Mechanical, hemodynamic, and gas exchange variables differed strikingly among the three ventilatory strategies, primarily due to the setting applied. Their time courses throughout the experiment are reported in detail in the Supplemental Digital Content, figures 2 to 25 (http://links.lww.com/ALN/C261).
High VT Group
Altered mechanics were characterized by the obviously sudden increases of plateau pressure (from 14.0 ± 1.4 to 32.8 ± 4.5 cm H2O), driving pressure (8.9 ± 1.4 to 27.6 ± 4.9 cm H2O), and lung stress (6.8 ± 2.7 to 17.2 ± 4.7 cm H2O). With time, all these variables worsened further. Indeed, the plateau pressure rose up to 37.8 ± 12.9 cm H2O (P = 0.025; Supplemental Digital Content fig. 2, http://links.lww.com/ALN/C261), the driving pressure increased up to 32.5 ± 12.6 cm H2O (P = 0.037; Supplemental Digital Content fig. 3, http://links.lww.com/ALN/C261), and the lung stress reached 22.2 ± 9.8 cm H2O (P = 0.003; Supplemental Digital Content fig. 4, http://links.lww.com/ALN/C261). The baseline lung elastance was 19.4 ± 6.7 cm H2O/l and rose to 24.9 ± 11.5 cm H2O/l over the 48-h period (P = 0.002; Supplemental Digital Content fig. 5, http://links.lww.com/ALN/C261).

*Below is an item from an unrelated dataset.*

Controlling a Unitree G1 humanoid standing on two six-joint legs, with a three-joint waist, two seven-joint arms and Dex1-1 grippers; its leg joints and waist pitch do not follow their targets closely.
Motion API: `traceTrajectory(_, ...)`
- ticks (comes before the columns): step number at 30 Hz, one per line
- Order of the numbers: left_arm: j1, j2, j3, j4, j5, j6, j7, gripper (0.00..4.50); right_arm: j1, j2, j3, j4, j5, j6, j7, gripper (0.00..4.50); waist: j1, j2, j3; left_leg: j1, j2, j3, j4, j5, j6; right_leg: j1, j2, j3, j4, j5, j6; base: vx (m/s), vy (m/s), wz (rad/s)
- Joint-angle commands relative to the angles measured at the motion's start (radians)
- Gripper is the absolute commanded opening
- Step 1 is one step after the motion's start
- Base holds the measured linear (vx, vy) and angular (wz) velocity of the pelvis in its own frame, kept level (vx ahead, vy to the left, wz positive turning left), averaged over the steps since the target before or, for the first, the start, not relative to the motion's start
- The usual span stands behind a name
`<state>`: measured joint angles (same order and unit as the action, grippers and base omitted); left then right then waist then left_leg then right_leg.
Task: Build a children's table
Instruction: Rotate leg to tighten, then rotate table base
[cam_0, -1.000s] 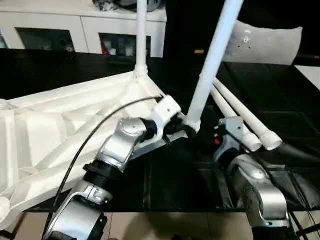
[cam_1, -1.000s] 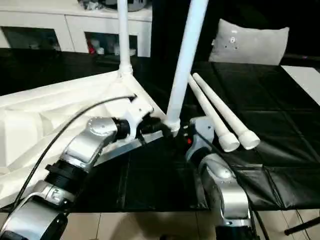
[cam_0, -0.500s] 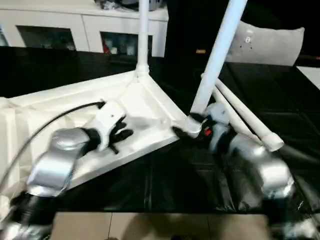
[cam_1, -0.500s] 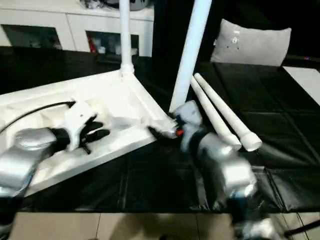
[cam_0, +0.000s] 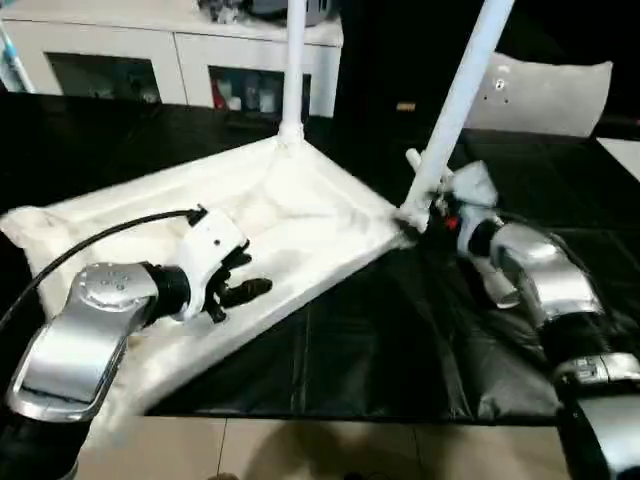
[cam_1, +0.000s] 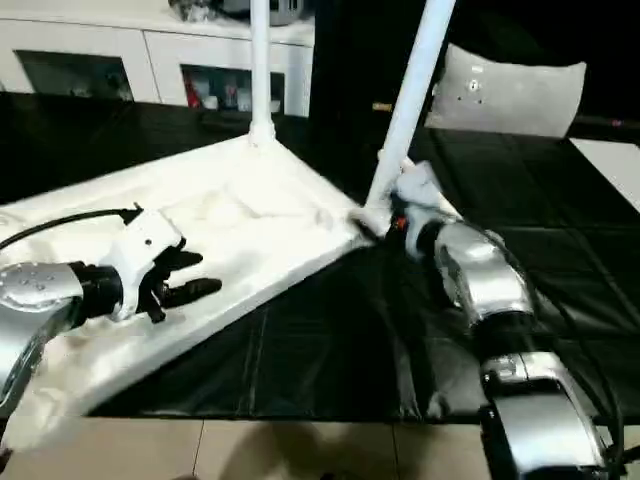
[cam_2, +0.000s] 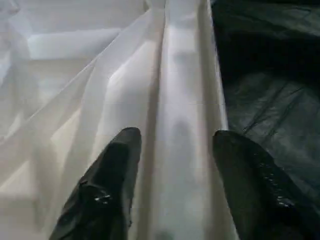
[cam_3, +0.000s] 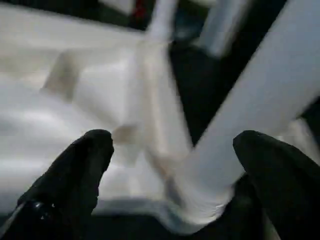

Of note, all of these variables were worse when ventilated at 30 J/min compared to 15 J/min, although they did not reach statistical significance (Supplemental Digital Content figs. 2 to 5, http://links.lww.com/ALN/C261). The strain immediately rose from 0.9 ± 0.2 to 2.5 ± 0.3 and increased over time up to 3.4 ± 1.0 (P < 0.001; Supplemental Digital Content fig. 6, http://links.lww.com/ALN/C261). Interestingly, the specific lung elastance remained nearly constant throughout the experiment from 7.2 ± 2.4 cm H2O to 6.5 ± 1.7 cm H2O (P = 0.839; Supplemental Digital Content fig. 7, http://links.lww.com/ALN/C261). The FRC steadily decreased over time from 385 ± 69 to 294 ± 75 ml (P = 0.001; Supplemental Digital Content fig. 8, http://links.lww.com/ALN/C261).
The cardiac output significantly decreased from 4.4 ± 0.8 to 3.3 ± 0.8 l/min (P = 0.001; Supplemental Digital Content fig. 12, http://links.lww.com/ALN/C261). The mean arterial pressure slightly but significantly decreased (from 76 ± 8 to 61 ± 9 mmHg, P = 0.001; Supplemental Digital Content fig. 13, http://links.lww.com/ALN/C261), pulmonary artery (Supplemental Digital Content fig. 14, http://links.lww.com/ALN/C261) and wedge pressures (Supplemental Digital Content fig. 15, http://links.lww.com/ALN/C261) remained unmodified, and central venous pressures slightly but significantly increased (Supplemental Digital Content fig. 16, http://links.lww.com/ALN/C261). No statistical differences were found in the time course of these variables, whether delivered either at 30 or at 15 J/min. The end-experiment fluid balance, however, was approximately 57% higher in the high-power group compared to the low-power group (8.2 ± 2.5 vs. 5.3 ± 2.8 l; Supplemental Digital Content fig. 17, http://links.lww.com/ALN/C261; P < 0.001). The difference of norepinephrine infusion between the high and low groups did not reach the statistical significance (Supplemental Digital Content fig. 18, http://links.lww.com/ALN/C261). This hemodynamic setting and this fluid strategy were associated with a linear increase of extravascular lung water from 289 ± 45 to 441 ± 112 ml (P < 0.001; Supplemental Digital Content fig. 19, http://links.lww.com/ALN/C261).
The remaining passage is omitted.